# Task to complete:
In the listing that follows, count the lines holding the word "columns" and report only that number.
——————
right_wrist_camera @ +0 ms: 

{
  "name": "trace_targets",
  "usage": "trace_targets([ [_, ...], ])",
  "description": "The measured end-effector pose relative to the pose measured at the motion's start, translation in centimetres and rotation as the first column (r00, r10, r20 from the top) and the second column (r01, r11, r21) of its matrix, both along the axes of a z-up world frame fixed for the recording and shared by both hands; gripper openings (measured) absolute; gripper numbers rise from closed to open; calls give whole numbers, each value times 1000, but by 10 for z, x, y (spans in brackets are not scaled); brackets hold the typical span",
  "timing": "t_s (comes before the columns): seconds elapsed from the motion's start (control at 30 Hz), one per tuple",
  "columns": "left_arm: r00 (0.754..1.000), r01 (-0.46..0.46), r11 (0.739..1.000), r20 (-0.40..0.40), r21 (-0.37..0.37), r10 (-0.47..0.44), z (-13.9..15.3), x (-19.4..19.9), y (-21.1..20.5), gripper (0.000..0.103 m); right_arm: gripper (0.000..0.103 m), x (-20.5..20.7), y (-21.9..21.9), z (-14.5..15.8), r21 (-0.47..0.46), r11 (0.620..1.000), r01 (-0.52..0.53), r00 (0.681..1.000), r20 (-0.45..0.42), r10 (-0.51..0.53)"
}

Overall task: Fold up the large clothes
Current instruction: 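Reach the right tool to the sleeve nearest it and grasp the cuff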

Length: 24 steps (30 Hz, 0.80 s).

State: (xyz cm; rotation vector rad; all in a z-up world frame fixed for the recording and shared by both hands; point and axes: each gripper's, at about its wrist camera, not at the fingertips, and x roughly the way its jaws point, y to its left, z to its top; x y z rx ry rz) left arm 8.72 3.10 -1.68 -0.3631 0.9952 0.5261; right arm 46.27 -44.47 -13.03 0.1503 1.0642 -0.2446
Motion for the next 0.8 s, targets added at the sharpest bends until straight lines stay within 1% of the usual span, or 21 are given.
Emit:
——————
# Answer space:
2